From a growth of more than 1 million barrels per day in oil production annually before the pandemic hit demand in 2020, the US is now poised to see growth at half that, at best, this year. Although most of the growth is and will come from the shale patch, the pace of production increases has slowed, and some analysts have recently called for peak shale production coming as early as 2024.

A number of factors have combined in recent months to influence the growth of US shale oil production – from capital discipline to labor shortages, from lack of external capital to cost inflation and high interest rates, from stressful prime sites to drilling to sharper declines in oil prices. Well productivity over time.

US shale growth is disappointing

Analysts say that US shale oil will continue to grow, even at lower rates. But the Permian won’t be the global swing producer it was before 2020 when US producers invested all their money and took on more debt to “drill, baby, drill” every time oil prices went up.

Last year, American producers were not even tempted by $100 oil. executives at E&P firms said Dallas Federal Energy Survey for the fourth quarter of last month. Related: Venezuela’s vast oil wealth could become the world’s largest stranded asset

A total of 32% of E&P executives chose “cost inflation and/or supply chain bottlenecks” as the biggest impediment to their company’s production, 27% chose “a mature asset base,” and 16% cited “capital availability.” Each of the other options received 9% or less.

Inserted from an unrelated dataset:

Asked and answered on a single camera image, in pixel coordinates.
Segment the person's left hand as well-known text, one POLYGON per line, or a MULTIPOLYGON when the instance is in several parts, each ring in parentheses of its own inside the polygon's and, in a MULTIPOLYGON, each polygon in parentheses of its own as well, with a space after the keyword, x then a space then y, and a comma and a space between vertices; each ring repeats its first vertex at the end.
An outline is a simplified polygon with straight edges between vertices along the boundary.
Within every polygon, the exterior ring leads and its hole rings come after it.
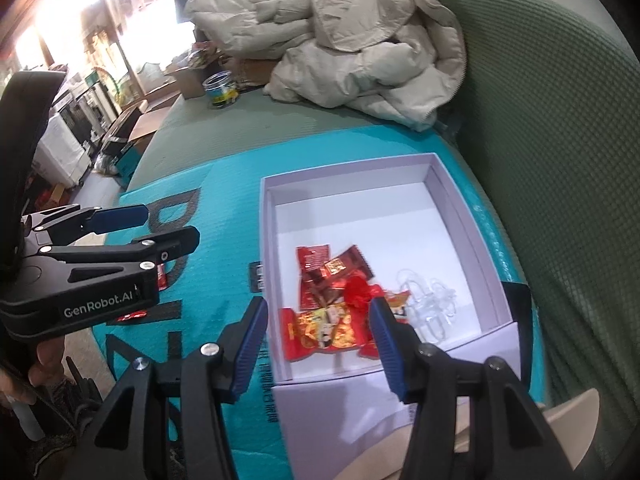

“Geopolitical risks, economic uncertainty, material and/or labor shortages, and anti-industry management have made it difficult to project what the next 12 to 18 months will be like for the upstream sector,” an E&P executive said in a statement. comments to scan.

According to the latest environmental impact assessment Short term energy forecast (STEO), the US crude oil production is expected to average 11.7 million barrels per day in 2022 and will average 12.4 million barrels per day in 2023, which will exceed the record set in 2019.

Some analysts and industry officials say this may be overly optimistic.

US oil supply growth will be modest this year, at its limits 400 thousand barrels per day Exit to exit at the end of 2023, according to Enverus Intelligence Research (EIR).

Enverus expects global demand to grow at 1 million barrels per day this year, half driven by the reopening of China.

Conversely, the combination of modest US supply growth (0.4 mb/d E/E), OPEC intervention and Russian sanctions prevents a build-up of crude, products and SPR stocks in the OECD, leaving the market undersupplied if An expected recovery in the global economy has materialized in the second half of 2023, Envirus said in a report earlier this month.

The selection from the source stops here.